___ THE DATA

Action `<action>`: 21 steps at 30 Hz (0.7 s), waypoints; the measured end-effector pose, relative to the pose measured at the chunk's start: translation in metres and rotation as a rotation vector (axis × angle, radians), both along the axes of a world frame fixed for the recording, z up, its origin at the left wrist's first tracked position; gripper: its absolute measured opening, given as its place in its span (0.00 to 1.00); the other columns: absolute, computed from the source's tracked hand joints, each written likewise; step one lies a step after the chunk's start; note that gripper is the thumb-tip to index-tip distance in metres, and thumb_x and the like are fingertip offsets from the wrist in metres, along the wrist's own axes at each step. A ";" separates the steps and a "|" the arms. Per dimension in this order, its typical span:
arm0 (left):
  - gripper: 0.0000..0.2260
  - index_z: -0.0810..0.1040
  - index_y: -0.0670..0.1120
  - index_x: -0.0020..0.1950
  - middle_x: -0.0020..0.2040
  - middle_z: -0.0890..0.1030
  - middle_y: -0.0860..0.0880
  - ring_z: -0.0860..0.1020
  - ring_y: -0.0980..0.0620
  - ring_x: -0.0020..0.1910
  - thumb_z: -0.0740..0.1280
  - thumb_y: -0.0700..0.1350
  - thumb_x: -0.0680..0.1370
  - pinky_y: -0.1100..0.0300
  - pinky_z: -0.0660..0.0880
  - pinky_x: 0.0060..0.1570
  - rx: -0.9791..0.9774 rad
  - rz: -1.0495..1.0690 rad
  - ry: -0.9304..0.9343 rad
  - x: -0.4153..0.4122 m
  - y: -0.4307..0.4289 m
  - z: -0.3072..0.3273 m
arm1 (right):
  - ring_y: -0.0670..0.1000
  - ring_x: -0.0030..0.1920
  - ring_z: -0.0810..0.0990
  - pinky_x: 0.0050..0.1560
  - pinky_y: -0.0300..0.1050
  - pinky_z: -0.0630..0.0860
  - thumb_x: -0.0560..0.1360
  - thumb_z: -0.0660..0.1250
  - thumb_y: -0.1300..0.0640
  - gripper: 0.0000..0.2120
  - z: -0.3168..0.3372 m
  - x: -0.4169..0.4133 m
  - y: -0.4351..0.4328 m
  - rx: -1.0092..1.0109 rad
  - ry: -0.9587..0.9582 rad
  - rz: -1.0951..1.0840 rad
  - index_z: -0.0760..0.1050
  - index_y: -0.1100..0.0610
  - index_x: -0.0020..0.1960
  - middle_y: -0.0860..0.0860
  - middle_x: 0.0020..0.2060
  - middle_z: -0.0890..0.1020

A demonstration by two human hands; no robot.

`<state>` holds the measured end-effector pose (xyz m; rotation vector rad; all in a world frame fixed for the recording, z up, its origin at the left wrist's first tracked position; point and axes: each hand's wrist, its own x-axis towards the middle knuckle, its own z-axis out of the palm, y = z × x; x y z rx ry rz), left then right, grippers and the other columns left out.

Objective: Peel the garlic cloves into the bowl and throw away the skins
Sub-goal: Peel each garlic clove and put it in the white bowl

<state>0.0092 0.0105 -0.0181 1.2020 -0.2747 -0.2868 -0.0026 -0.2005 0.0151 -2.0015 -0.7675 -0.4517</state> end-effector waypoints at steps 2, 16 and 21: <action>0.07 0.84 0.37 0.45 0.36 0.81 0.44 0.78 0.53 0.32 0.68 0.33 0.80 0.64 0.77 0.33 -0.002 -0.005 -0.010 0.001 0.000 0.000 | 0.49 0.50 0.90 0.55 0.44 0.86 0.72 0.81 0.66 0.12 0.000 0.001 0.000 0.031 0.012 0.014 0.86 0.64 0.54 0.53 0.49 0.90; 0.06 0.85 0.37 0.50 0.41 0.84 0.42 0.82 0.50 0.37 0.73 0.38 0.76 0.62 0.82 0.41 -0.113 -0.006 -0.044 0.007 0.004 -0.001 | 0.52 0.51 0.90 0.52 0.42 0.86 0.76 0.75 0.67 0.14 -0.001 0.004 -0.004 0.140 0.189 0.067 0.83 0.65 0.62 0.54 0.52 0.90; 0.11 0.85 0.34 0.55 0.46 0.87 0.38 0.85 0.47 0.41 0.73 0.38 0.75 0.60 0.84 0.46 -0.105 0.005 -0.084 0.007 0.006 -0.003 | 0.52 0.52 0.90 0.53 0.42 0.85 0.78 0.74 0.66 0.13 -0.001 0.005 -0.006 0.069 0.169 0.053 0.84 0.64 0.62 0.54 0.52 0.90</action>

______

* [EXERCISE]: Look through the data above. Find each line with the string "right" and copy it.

* [YOUR RESPONSE]:
arm1 (right):
`<state>` holds the measured end-effector pose (xyz m; rotation vector rad; all in a world frame fixed for the recording, z up, its origin at the left wrist's first tracked position; point and axes: each hand's wrist, its own x-axis towards the middle knuckle, its own z-axis out of the palm, y = z × x; x y z rx ry rz), left then right, grippers and the other columns left out.

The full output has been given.